# [Problem to work on]
Bring together copies of the lines in the data below that contain the word "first".

(Beginning of Raw data)

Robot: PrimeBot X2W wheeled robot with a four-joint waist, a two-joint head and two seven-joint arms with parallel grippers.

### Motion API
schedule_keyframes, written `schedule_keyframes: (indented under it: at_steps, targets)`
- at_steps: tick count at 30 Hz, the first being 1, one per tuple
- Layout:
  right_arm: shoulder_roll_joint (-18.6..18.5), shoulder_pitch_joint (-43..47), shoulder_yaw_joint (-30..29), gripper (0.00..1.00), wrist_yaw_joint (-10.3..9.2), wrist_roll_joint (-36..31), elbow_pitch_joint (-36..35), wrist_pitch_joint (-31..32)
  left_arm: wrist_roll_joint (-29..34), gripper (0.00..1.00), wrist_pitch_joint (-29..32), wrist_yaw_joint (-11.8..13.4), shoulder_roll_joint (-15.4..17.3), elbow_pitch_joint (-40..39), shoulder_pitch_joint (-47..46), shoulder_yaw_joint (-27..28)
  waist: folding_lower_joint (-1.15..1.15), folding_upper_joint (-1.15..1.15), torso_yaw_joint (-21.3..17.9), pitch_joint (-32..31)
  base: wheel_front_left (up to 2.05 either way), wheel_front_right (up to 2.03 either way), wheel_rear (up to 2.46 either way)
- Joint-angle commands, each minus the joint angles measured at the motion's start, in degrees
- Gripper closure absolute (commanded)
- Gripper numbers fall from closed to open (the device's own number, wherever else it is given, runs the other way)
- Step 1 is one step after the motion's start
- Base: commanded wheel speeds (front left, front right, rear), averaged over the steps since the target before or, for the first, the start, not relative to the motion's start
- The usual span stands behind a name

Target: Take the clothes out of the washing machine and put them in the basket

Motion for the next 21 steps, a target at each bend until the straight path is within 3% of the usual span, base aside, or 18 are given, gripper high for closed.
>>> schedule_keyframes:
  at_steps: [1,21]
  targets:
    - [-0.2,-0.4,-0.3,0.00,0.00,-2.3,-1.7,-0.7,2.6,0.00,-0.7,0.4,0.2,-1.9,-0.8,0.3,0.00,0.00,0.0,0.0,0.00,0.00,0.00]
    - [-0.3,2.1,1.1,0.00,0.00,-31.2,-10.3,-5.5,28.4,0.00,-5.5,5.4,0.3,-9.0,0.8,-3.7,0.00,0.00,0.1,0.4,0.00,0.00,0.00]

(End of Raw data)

# [Reply to the task]
- at_steps: tick count at 30 Hz, the first being 1, one per tuple
- Base: commanded wheel speeds (front left, front right, rear), averaged over the steps since the target before or, for the first, the start, not relative to the motion's start

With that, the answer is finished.